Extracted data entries
· · ·

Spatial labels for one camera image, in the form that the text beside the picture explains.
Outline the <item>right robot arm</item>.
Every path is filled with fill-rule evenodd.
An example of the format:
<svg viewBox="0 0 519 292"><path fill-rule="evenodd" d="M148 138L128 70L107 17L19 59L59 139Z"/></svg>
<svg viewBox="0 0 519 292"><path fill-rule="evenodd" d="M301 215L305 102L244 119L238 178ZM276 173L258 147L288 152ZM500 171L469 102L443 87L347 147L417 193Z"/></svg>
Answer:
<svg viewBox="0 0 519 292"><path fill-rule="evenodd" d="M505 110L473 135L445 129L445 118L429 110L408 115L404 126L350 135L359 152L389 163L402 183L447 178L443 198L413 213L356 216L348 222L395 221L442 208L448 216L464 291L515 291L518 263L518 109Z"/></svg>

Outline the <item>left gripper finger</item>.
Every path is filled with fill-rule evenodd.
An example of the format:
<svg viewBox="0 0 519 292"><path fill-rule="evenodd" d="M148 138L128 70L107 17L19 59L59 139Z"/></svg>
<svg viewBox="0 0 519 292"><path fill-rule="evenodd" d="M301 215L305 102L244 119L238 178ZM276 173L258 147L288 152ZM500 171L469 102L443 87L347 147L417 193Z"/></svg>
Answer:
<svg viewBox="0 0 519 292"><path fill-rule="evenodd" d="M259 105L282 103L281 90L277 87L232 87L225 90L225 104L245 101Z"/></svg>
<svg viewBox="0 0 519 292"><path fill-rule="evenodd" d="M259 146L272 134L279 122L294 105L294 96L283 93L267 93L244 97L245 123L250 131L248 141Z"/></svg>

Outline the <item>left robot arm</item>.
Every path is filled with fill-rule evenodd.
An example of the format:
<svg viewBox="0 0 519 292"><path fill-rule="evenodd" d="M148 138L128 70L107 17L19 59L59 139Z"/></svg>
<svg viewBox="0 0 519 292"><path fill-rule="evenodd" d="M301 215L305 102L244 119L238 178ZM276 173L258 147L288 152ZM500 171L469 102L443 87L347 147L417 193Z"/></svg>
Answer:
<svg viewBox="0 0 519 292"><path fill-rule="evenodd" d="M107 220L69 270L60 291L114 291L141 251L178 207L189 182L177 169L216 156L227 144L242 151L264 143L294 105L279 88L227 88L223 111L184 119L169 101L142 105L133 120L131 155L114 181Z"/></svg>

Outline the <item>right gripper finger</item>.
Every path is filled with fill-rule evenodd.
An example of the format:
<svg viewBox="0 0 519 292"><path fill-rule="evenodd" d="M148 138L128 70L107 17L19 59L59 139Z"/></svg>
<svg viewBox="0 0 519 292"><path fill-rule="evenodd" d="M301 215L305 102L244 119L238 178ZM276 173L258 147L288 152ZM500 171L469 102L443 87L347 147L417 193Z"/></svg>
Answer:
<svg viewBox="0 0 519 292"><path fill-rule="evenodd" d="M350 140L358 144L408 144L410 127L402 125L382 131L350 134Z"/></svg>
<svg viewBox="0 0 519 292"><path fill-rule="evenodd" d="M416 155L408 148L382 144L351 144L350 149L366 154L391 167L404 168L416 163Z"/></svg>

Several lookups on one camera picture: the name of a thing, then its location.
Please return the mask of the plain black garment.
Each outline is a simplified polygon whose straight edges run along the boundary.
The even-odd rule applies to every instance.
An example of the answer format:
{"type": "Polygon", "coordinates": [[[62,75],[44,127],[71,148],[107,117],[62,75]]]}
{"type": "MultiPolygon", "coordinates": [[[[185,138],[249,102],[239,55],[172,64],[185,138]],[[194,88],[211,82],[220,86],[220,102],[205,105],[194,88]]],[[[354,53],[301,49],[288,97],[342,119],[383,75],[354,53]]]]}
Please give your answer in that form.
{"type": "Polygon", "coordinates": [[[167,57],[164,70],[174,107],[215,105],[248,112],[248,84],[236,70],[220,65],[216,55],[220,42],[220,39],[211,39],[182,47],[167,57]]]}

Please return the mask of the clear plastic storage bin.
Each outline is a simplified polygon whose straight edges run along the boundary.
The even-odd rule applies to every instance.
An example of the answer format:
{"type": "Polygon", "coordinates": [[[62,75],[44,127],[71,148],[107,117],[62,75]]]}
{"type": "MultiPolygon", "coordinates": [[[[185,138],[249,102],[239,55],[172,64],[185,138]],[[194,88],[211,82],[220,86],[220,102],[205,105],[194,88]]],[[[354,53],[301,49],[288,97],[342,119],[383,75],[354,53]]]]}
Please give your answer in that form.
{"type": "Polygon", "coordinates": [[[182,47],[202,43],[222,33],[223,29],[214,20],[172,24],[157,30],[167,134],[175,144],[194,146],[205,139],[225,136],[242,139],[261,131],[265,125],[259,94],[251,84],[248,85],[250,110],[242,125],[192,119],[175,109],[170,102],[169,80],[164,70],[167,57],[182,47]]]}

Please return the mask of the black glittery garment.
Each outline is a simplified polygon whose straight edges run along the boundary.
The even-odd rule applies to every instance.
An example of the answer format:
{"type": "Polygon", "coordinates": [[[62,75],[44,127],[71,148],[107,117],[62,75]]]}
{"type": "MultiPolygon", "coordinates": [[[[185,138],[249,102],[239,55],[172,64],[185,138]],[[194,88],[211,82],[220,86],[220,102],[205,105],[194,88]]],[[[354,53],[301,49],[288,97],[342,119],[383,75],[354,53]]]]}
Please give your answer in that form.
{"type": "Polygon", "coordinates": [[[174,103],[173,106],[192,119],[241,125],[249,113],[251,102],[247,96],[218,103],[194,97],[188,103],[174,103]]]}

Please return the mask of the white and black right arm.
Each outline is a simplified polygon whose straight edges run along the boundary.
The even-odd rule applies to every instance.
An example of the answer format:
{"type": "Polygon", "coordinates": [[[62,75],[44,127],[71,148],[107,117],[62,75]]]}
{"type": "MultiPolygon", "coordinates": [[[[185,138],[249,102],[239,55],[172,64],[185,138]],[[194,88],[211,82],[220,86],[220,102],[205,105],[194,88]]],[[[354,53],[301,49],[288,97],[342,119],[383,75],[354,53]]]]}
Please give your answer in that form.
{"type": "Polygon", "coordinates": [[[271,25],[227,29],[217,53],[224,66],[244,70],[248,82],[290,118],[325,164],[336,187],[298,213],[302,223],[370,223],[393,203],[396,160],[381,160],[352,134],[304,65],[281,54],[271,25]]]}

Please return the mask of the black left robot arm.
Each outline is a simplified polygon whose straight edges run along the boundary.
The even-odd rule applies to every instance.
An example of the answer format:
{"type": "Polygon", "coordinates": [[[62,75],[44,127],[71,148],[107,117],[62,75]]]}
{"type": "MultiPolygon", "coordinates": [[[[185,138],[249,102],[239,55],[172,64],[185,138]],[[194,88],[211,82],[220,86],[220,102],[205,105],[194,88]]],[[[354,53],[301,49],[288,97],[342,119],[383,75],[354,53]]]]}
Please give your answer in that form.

· · ·

— Directions —
From the data above, extract every line in its exact form.

— Finished task —
Spatial labels for one camera image, in the form that the text beside the picture explains.
Outline the <item>right robot arm</item>.
Every path is filled with fill-rule evenodd.
An example of the format:
<svg viewBox="0 0 519 292"><path fill-rule="evenodd" d="M148 138L128 70L107 17L19 59L59 139Z"/></svg>
<svg viewBox="0 0 519 292"><path fill-rule="evenodd" d="M301 215L305 102L244 119L238 178ZM276 173L258 147L288 152ZM500 171L469 102L443 87L347 147L417 193Z"/></svg>
Answer:
<svg viewBox="0 0 519 292"><path fill-rule="evenodd" d="M505 110L473 135L445 129L445 118L429 110L408 115L404 126L350 135L359 152L389 163L402 183L447 178L443 198L413 213L356 216L348 222L395 221L442 208L448 216L464 291L515 291L518 263L518 109Z"/></svg>

Outline the <item>left gripper finger</item>.
Every path is filled with fill-rule evenodd.
An example of the format:
<svg viewBox="0 0 519 292"><path fill-rule="evenodd" d="M148 138L128 70L107 17L19 59L59 139Z"/></svg>
<svg viewBox="0 0 519 292"><path fill-rule="evenodd" d="M301 215L305 102L244 119L238 178ZM276 173L258 147L288 152ZM500 171L469 102L443 87L347 147L417 193Z"/></svg>
Answer:
<svg viewBox="0 0 519 292"><path fill-rule="evenodd" d="M259 105L282 103L281 90L277 87L232 87L225 90L225 104L245 101Z"/></svg>
<svg viewBox="0 0 519 292"><path fill-rule="evenodd" d="M259 146L272 134L279 122L294 105L294 96L283 93L267 93L244 97L245 123L250 131L248 141Z"/></svg>

Outline the <item>left robot arm</item>.
Every path is filled with fill-rule evenodd.
An example of the format:
<svg viewBox="0 0 519 292"><path fill-rule="evenodd" d="M148 138L128 70L107 17L19 59L59 139Z"/></svg>
<svg viewBox="0 0 519 292"><path fill-rule="evenodd" d="M301 215L305 102L244 119L238 178ZM276 173L258 147L288 152ZM500 171L469 102L443 87L347 147L417 193Z"/></svg>
Answer:
<svg viewBox="0 0 519 292"><path fill-rule="evenodd" d="M107 220L69 270L60 291L114 291L141 251L178 207L189 182L177 169L216 156L227 144L242 151L264 143L294 105L279 88L227 88L223 111L184 119L169 101L142 105L133 120L131 155L114 181Z"/></svg>

Outline the <item>right gripper finger</item>.
Every path is filled with fill-rule evenodd.
An example of the format:
<svg viewBox="0 0 519 292"><path fill-rule="evenodd" d="M148 138L128 70L107 17L19 59L59 139Z"/></svg>
<svg viewBox="0 0 519 292"><path fill-rule="evenodd" d="M301 215L305 102L244 119L238 178ZM276 173L258 147L288 152ZM500 171L469 102L443 87L347 147L417 193Z"/></svg>
Answer:
<svg viewBox="0 0 519 292"><path fill-rule="evenodd" d="M350 140L358 144L408 144L410 127L402 125L382 131L350 134Z"/></svg>
<svg viewBox="0 0 519 292"><path fill-rule="evenodd" d="M416 155L408 148L382 144L351 144L350 149L366 154L391 167L404 168L416 163Z"/></svg>

Several lookups on one camera picture: the name of a thing, then its location.
Please return the mask of the plain black garment.
Each outline is a simplified polygon whose straight edges run along the boundary.
The even-odd rule applies to every instance.
An example of the answer format:
{"type": "Polygon", "coordinates": [[[62,75],[44,127],[71,148],[107,117],[62,75]]]}
{"type": "MultiPolygon", "coordinates": [[[[185,138],[249,102],[239,55],[172,64],[185,138]],[[194,88],[211,82],[220,86],[220,102],[205,105],[194,88]]],[[[354,53],[301,49],[288,97],[342,119],[383,75],[354,53]]]]}
Please give your answer in that form.
{"type": "Polygon", "coordinates": [[[167,57],[164,70],[174,107],[215,105],[248,112],[248,84],[236,70],[220,65],[216,55],[220,42],[220,39],[211,39],[182,47],[167,57]]]}

Please return the mask of the clear plastic storage bin.
Each outline is a simplified polygon whose straight edges run along the boundary.
The even-odd rule applies to every instance.
An example of the answer format:
{"type": "Polygon", "coordinates": [[[62,75],[44,127],[71,148],[107,117],[62,75]]]}
{"type": "MultiPolygon", "coordinates": [[[[185,138],[249,102],[239,55],[172,64],[185,138]],[[194,88],[211,82],[220,86],[220,102],[205,105],[194,88]]],[[[354,53],[301,49],[288,97],[342,119],[383,75],[354,53]]]]}
Please give your answer in that form.
{"type": "Polygon", "coordinates": [[[182,47],[202,43],[222,33],[223,29],[214,20],[172,24],[157,30],[167,134],[175,144],[194,146],[205,139],[225,136],[242,139],[261,131],[265,125],[259,94],[251,84],[248,85],[250,110],[242,125],[192,119],[175,109],[170,102],[169,80],[164,70],[167,57],[182,47]]]}

Please return the mask of the black glittery garment.
Each outline is a simplified polygon whose straight edges run along the boundary.
The even-odd rule applies to every instance.
An example of the answer format:
{"type": "Polygon", "coordinates": [[[62,75],[44,127],[71,148],[107,117],[62,75]]]}
{"type": "MultiPolygon", "coordinates": [[[[185,138],[249,102],[239,55],[172,64],[185,138]],[[194,88],[211,82],[220,86],[220,102],[205,105],[194,88]]],[[[354,53],[301,49],[288,97],[342,119],[383,75],[354,53]]]]}
Please give your answer in that form.
{"type": "Polygon", "coordinates": [[[174,103],[173,106],[192,119],[241,125],[249,113],[251,102],[247,96],[218,103],[194,97],[188,103],[174,103]]]}

Please return the mask of the white and black right arm.
Each outline is a simplified polygon whose straight edges run along the boundary.
The even-odd rule applies to every instance.
An example of the answer format:
{"type": "Polygon", "coordinates": [[[62,75],[44,127],[71,148],[107,117],[62,75]]]}
{"type": "MultiPolygon", "coordinates": [[[[185,138],[249,102],[239,55],[172,64],[185,138]],[[194,88],[211,82],[220,86],[220,102],[205,105],[194,88]]],[[[354,53],[301,49],[288,97],[342,119],[383,75],[354,53]]]]}
Please give your answer in that form.
{"type": "Polygon", "coordinates": [[[271,25],[227,29],[217,53],[224,66],[244,70],[248,82],[290,118],[325,164],[336,187],[298,213],[302,223],[370,223],[393,203],[396,160],[381,160],[352,134],[304,65],[281,54],[271,25]]]}

Please return the mask of the black left robot arm.
Each outline is a simplified polygon whose straight edges run along the boundary.
The even-odd rule applies to every instance.
An example of the answer format:
{"type": "Polygon", "coordinates": [[[62,75],[44,127],[71,148],[107,117],[62,75]]]}
{"type": "MultiPolygon", "coordinates": [[[[185,138],[249,102],[239,55],[172,64],[185,138]],[[194,88],[211,82],[220,86],[220,102],[205,105],[194,88]]],[[[354,53],[301,49],[288,97],[342,119],[383,75],[354,53]]]]}
Please give your answer in that form.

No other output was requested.